START Data listing

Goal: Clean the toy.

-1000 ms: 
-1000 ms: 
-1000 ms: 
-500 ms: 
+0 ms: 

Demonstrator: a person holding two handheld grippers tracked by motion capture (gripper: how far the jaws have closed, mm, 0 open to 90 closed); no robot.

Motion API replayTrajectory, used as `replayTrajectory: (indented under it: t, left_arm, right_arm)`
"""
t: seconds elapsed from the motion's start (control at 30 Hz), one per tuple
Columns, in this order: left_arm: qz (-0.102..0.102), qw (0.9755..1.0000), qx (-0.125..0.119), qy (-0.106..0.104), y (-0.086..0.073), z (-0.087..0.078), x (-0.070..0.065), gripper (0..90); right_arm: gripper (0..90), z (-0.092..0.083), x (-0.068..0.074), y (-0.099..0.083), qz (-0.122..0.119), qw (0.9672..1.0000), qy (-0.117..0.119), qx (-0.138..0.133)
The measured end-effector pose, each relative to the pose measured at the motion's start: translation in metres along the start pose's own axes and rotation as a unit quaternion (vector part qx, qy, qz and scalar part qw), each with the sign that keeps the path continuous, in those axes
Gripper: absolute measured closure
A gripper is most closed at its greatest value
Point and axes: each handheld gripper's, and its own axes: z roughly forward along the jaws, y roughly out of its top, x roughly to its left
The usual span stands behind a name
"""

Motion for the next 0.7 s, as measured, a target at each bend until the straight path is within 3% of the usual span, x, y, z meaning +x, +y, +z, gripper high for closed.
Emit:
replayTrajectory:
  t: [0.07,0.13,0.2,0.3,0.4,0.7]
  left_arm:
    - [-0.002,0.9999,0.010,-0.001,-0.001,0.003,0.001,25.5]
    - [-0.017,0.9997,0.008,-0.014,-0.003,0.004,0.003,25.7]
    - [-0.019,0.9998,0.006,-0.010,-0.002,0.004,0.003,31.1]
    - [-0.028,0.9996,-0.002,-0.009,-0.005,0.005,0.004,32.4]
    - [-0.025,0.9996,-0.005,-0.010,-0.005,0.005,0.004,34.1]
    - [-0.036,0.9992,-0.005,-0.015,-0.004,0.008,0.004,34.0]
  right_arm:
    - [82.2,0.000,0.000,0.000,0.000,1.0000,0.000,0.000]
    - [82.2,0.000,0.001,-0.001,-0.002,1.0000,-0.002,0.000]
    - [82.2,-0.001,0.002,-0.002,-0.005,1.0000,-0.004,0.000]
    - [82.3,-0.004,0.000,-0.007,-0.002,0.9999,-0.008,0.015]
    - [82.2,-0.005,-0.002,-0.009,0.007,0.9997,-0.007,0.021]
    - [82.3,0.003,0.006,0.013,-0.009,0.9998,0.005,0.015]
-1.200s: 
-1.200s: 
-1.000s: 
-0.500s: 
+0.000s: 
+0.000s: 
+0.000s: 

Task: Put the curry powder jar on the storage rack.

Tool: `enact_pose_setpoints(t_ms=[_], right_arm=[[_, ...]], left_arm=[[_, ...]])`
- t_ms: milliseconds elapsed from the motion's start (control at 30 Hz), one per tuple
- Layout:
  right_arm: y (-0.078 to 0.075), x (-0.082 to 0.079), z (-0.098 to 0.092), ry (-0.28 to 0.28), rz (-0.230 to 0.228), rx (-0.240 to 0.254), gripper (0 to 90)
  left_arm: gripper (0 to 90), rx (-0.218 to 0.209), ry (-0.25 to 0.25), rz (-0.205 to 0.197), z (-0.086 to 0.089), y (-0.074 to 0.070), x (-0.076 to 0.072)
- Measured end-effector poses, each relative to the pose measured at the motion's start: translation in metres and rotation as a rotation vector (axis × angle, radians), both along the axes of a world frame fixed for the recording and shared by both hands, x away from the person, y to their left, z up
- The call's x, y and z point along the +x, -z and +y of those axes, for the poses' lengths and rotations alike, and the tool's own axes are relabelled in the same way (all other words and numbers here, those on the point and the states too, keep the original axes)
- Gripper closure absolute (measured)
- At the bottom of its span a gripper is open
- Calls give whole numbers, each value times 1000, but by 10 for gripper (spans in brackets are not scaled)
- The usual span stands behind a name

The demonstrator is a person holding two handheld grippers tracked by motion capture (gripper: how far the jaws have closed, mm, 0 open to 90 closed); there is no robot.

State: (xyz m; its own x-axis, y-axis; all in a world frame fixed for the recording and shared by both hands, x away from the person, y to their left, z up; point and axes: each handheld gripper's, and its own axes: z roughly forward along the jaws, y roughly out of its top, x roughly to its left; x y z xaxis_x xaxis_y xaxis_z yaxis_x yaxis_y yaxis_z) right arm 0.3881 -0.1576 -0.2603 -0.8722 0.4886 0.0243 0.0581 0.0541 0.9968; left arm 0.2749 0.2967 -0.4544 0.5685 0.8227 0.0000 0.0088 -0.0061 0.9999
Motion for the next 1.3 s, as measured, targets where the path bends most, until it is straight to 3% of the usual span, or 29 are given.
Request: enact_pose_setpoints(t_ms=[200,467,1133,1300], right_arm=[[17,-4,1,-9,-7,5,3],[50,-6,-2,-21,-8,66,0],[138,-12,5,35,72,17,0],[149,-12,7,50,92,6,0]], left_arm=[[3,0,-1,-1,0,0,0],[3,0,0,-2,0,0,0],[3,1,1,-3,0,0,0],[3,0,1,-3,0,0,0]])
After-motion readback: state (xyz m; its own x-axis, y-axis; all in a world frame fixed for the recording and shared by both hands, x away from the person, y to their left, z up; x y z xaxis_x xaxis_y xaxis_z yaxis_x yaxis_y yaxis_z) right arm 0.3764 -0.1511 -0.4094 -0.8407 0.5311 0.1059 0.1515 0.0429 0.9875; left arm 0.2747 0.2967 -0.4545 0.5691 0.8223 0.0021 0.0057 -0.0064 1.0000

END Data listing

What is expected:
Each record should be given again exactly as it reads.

Problem solution:
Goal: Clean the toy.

-1000 ms: 
-1000 ms: 
-1000 ms: 
-500 ms: 
+0 ms: 

Demonstrator: a person holding two handheld grippers tracked by motion capture (gripper: how far the jaws have closed, mm, 0 open to 90 closed); no robot.

Motion API replayTrajectory, used as `replayTrajectory: (indented under it: t, left_arm, right_arm)`
"""
t: seconds elapsed from the motion's start (control at 30 Hz), one per tuple
Columns, in this order: left_arm: qz (-0.102..0.102), qw (0.9755..1.0000), qx (-0.125..0.119), qy (-0.106..0.104), y (-0.086..0.073), z (-0.087..0.078), x (-0.070..0.065), gripper (0..90); right_arm: gripper (0..90), z (-0.092..0.083), x (-0.068..0.074), y (-0.099..0.083), qz (-0.122..0.119), qw (0.9672..1.0000), qy (-0.117..0.119), qx (-0.138..0.133)
The measured end-effector pose, each relative to the pose measured at the motion's start: translation in metres along the start pose's own axes and rotation as a unit quaternion (vector part qx, qy, qz and scalar part qw), each with the sign that keeps the path continuous, in those axes
Gripper: absolute measured closure
A gripper is most closed at its greatest value
Point and axes: each handheld gripper's, and its own axes: z roughly forward along the jaws, y roughly out of its top, x roughly to its left
The usual span stands behind a name
"""

Motion for the next 0.7 s, as measured, a target at each bend until the straight path is within 3% of the usual span, x, y, z meaning +x, +y, +z, gripper high for closed.
Emit:
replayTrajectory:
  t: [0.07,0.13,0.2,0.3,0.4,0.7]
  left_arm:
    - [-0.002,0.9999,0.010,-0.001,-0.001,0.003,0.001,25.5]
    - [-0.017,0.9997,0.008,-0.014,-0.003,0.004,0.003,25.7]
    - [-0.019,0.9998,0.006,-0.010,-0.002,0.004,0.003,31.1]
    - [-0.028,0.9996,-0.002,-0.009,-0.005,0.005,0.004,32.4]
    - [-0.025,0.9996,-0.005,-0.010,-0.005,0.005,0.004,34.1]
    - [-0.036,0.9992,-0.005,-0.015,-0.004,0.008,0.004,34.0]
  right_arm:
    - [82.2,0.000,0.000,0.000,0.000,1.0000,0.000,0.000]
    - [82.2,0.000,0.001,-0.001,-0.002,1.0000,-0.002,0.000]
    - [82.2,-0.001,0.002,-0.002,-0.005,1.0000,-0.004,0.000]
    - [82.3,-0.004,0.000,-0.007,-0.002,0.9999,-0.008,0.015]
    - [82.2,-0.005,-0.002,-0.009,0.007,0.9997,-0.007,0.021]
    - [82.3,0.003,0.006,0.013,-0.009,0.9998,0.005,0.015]
-1.200s: 
-1.200s: 
-1.000s: 
-0.500s: 
+0.000s: 
+0.000s: 
+0.000s: 

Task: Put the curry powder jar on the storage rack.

Tool: `enact_pose_setpoints(t_ms=[_], right_arm=[[_, ...]], left_arm=[[_, ...]])`
- t_ms: milliseconds elapsed from the motion's start (control at 30 Hz), one per tuple
- Layout:
  right_arm: y (-0.078 to 0.075), x (-0.082 to 0.079), z (-0.098 to 0.092), ry (-0.28 to 0.28), rz (-0.230 to 0.228), rx (-0.240 to 0.254), gripper (0 to 90)
  left_arm: gripper (0 to 90), rx (-0.218 to 0.209), ry (-0.25 to 0.25), rz (-0.205 to 0.197), z (-0.086 to 0.089), y (-0.074 to 0.070), x (-0.076 to 0.072)
- Measured end-effector poses, each relative to the pose measured at the motion's start: translation in metres and rotation as a rotation vector (axis × angle, radians), both along the axes of a world frame fixed for the recording and shared by both hands, x away from the person, y to their left, z up
- The call's x, y and z point along the +x, -z and +y of those axes, for the poses' lengths and rotations alike, and the tool's own axes are relabelled in the same way (all other words and numbers here, those on the point and the states too, keep the original axes)
- Gripper closure absolute (measured)
- At the bottom of its span a gripper is open
- Calls give whole numbers, each value times 1000, but by 10 for gripper (spans in brackets are not scaled)
- The usual span stands behind a name

The demonstrator is a person holding two handheld grippers tracked by motion capture (gripper: how far the jaws have closed, mm, 0 open to 90 closed); there is no robot.

State: (xyz m; its own x-axis, y-axis; all in a world frame fixed for the recording and shared by both hands, x away from the person, y to their left, z up; point and axes: each handheld gripper's, and its own axes: z roughly forward along the jaws, y roughly out of its top, x roughly to its left; x y z xaxis_x xaxis_y xaxis_z yaxis_x yaxis_y yaxis_z) right arm 0.3881 -0.1576 -0.2603 -0.8722 0.4886 0.0243 0.0581 0.0541 0.9968; left arm 0.2749 0.2967 -0.4544 0.5685 0.8227 0.0000 0.0088 -0.0061 0.9999
Motion for the next 1.3 s, as measured, targets where the path bends most, until it is straight to 3% of the usual span, or 29 are given.
Request: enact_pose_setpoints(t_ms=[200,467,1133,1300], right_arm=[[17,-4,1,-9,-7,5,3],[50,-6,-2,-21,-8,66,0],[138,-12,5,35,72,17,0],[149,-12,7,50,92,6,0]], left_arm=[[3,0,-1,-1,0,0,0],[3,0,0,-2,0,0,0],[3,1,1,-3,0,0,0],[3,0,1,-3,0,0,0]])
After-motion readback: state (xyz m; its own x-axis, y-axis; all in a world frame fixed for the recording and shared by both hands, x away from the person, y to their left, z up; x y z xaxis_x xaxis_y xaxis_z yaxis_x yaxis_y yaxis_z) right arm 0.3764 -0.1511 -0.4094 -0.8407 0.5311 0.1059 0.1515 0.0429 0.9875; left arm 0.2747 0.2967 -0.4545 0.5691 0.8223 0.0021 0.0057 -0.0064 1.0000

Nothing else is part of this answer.